An exact copy of the lines from the one containing "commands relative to" through the final line of the records is the only acceptable answer.

*INFORMATION*
________

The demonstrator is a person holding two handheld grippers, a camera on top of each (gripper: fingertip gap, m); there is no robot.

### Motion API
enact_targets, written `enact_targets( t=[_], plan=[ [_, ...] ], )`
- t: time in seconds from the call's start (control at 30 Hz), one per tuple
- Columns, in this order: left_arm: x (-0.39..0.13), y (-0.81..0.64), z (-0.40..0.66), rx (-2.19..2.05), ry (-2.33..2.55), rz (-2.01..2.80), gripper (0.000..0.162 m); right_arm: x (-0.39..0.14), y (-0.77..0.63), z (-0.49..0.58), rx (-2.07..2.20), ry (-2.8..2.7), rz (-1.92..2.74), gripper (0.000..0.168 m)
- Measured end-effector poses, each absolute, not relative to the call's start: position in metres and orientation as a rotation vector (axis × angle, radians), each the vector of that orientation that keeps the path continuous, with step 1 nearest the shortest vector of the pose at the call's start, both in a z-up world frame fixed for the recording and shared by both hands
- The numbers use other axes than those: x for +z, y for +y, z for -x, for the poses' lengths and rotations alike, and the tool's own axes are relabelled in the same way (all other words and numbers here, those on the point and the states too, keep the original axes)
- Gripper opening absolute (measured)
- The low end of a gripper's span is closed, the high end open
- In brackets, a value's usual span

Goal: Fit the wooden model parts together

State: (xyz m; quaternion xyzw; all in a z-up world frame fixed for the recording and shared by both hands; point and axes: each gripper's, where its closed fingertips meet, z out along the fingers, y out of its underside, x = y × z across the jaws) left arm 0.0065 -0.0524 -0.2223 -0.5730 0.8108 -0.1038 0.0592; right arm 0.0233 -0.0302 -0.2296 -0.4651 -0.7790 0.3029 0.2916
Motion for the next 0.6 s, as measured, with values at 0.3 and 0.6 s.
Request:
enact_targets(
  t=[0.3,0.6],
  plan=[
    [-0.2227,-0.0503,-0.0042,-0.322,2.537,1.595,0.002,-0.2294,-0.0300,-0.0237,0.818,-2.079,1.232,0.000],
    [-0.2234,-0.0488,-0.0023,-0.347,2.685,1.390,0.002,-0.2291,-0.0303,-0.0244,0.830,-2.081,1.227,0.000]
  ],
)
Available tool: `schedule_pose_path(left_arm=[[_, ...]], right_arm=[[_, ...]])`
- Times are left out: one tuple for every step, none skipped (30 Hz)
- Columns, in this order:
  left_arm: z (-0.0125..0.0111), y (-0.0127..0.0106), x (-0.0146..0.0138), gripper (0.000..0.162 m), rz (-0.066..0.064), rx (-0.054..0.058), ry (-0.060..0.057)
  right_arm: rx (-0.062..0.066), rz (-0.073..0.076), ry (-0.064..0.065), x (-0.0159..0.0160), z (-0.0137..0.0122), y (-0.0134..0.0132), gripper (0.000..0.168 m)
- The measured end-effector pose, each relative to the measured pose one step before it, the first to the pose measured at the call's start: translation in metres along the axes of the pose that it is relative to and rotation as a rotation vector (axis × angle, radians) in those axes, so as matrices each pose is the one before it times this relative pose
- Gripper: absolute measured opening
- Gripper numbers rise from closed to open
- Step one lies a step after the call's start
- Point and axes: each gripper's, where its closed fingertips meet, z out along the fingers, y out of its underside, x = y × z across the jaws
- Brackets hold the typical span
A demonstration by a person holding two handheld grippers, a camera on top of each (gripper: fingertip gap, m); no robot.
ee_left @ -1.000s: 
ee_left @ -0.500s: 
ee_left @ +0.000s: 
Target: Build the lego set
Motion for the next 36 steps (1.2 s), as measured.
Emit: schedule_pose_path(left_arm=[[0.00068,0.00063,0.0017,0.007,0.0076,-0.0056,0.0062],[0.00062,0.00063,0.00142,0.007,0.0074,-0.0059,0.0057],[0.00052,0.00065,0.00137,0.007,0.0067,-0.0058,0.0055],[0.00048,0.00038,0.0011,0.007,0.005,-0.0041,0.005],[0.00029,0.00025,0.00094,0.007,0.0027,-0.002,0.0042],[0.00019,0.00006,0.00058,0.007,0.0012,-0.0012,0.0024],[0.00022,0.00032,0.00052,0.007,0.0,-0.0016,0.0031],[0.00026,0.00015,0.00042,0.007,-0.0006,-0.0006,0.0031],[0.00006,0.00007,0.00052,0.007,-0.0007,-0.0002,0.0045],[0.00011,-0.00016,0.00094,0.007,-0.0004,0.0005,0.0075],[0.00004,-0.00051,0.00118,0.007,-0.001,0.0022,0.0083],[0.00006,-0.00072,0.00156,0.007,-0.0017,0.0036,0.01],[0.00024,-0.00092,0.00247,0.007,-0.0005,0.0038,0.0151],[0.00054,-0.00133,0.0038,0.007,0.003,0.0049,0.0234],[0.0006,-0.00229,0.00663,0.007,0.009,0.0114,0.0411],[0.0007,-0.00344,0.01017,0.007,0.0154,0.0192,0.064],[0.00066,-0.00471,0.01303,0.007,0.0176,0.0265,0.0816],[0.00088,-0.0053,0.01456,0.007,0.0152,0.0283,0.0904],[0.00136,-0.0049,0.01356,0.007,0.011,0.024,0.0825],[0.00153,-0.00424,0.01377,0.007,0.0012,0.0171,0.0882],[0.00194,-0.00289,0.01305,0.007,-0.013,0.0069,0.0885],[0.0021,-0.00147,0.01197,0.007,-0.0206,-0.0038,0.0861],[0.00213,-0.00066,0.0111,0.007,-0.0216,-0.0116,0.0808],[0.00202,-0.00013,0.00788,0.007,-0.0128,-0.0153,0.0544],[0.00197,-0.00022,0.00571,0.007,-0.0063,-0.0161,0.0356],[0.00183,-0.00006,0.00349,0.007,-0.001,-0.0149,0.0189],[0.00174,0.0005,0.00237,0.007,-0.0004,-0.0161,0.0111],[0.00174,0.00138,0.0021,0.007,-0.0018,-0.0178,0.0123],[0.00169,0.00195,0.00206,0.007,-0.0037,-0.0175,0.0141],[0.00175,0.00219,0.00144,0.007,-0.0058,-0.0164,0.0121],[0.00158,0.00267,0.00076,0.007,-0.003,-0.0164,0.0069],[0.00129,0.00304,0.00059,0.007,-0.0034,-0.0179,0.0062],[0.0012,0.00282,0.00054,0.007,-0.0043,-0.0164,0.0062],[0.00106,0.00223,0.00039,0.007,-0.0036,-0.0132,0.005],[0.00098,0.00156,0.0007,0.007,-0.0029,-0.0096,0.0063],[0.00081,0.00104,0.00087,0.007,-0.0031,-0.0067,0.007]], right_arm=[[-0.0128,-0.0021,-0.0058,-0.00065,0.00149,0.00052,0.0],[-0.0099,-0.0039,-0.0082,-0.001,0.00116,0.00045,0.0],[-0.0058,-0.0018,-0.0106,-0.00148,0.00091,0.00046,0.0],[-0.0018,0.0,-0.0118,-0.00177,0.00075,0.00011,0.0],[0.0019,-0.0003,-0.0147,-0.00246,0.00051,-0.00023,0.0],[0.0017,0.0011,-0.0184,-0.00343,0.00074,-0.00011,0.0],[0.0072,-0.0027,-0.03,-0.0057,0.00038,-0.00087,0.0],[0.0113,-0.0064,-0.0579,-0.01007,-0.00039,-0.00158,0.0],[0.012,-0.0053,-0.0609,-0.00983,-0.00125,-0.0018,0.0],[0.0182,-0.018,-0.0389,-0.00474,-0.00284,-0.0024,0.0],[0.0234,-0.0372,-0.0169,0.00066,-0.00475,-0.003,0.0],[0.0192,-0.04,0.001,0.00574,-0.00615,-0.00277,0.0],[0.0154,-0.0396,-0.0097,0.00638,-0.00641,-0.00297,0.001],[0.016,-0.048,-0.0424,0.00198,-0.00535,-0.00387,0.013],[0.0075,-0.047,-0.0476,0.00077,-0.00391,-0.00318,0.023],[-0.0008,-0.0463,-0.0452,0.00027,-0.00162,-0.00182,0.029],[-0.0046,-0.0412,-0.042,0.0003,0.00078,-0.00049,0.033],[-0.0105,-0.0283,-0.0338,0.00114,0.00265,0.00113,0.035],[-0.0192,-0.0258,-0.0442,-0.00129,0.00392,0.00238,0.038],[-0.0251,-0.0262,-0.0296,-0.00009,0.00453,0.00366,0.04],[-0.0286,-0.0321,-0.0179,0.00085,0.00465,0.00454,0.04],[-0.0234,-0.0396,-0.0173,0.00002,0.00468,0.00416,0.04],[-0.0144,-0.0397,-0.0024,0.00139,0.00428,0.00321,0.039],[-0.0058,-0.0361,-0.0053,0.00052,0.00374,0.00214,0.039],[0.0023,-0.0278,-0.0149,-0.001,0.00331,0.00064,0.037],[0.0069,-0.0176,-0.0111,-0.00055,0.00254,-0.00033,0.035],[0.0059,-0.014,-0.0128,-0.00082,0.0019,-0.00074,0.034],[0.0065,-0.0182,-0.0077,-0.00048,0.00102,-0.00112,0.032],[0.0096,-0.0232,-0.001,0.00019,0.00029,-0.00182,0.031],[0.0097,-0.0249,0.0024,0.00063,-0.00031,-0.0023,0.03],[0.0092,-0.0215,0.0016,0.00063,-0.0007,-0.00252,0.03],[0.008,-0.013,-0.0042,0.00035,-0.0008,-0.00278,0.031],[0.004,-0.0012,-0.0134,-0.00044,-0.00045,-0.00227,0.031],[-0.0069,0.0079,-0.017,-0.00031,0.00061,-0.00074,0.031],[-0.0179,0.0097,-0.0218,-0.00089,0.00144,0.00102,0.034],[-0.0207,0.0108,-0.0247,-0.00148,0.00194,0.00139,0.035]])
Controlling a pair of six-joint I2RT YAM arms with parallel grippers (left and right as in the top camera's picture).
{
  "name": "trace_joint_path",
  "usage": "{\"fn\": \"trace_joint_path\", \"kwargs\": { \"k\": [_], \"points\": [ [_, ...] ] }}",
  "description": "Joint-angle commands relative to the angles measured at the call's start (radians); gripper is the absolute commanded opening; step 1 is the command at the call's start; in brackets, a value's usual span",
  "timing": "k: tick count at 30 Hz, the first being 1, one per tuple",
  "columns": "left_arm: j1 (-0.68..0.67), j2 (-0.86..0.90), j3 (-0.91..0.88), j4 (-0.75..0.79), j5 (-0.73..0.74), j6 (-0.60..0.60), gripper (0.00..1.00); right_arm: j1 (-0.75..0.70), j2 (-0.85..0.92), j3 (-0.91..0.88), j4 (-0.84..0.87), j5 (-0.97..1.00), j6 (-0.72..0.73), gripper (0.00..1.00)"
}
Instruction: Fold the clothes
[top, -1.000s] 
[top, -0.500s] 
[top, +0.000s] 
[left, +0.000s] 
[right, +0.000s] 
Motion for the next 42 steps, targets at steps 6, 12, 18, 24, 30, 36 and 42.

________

*EXERCISE RESULT*
  "description": "Joint-angle commands relative to the angles measured at the call's start (radians); gripper is the absolute commanded opening; step 1 is the command at the call's start; in brackets, a value's usual span",
  "timing": "k: tick count at 30 Hz, the first being 1, one per tuple",
  "columns": "left_arm: j1 (-0.68..0.67), j2 (-0.86..0.90), j3 (-0.91..0.88), j4 (-0.75..0.79), j5 (-0.73..0.74), j6 (-0.60..0.60), gripper (0.00..1.00); right_arm: j1 (-0.75..0.70), j2 (-0.85..0.92), j3 (-0.91..0.88), j4 (-0.84..0.87), j5 (-0.97..1.00), j6 (-0.72..0.73), gripper (0.00..1.00)"
}
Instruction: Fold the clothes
[top, -1.000s] 
[top, -0.500s] 
[top, +0.000s] 
[left, +0.000s] 
[right, +0.000s] 
Motion for the next 42 steps, targets at steps 6, 12, 18, 24, 30, 36 and 42.

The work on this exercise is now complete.